Description of the task
Copy each line of the data that has "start" in it.

Data extract
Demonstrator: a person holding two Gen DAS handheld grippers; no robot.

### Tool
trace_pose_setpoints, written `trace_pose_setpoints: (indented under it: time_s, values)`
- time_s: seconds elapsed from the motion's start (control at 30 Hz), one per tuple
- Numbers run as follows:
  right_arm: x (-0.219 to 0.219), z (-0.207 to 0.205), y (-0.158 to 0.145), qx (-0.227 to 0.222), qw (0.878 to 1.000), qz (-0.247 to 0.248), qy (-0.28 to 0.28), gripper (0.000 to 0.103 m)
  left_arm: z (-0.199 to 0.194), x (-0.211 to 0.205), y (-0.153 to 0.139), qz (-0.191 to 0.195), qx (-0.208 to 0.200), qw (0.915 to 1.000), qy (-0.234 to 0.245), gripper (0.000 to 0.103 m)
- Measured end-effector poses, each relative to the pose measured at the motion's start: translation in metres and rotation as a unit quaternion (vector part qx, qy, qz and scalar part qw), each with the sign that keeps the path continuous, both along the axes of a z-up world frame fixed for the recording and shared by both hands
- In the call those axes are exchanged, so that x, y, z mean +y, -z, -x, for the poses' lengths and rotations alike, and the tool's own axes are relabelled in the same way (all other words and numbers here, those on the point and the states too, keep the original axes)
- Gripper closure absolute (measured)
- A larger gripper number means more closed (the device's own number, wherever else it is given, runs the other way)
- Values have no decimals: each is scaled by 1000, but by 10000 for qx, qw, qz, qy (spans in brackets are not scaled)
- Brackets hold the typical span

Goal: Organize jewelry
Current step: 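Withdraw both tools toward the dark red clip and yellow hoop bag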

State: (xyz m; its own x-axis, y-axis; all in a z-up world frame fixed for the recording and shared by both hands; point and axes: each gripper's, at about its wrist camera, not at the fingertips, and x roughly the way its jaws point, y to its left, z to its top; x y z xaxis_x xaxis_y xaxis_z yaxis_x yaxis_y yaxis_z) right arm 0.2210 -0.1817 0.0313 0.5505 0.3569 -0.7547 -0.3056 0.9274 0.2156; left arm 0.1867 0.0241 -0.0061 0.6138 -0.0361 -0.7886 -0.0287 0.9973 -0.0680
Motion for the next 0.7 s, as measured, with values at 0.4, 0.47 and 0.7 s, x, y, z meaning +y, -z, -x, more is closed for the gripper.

Solution
- time_s: seconds elapsed from the motion's start (control at 30 Hz), one per tuple
- Measured end-effector poses, each relative to the pose measured at the motion's start: translation in metres and rotation as a unit quaternion (vector part qx, qy, qz and scalar part qw), each with the sign that keeps the path continuous, both along the axes of a z-up world frame fixed for the recording and shared by both hands

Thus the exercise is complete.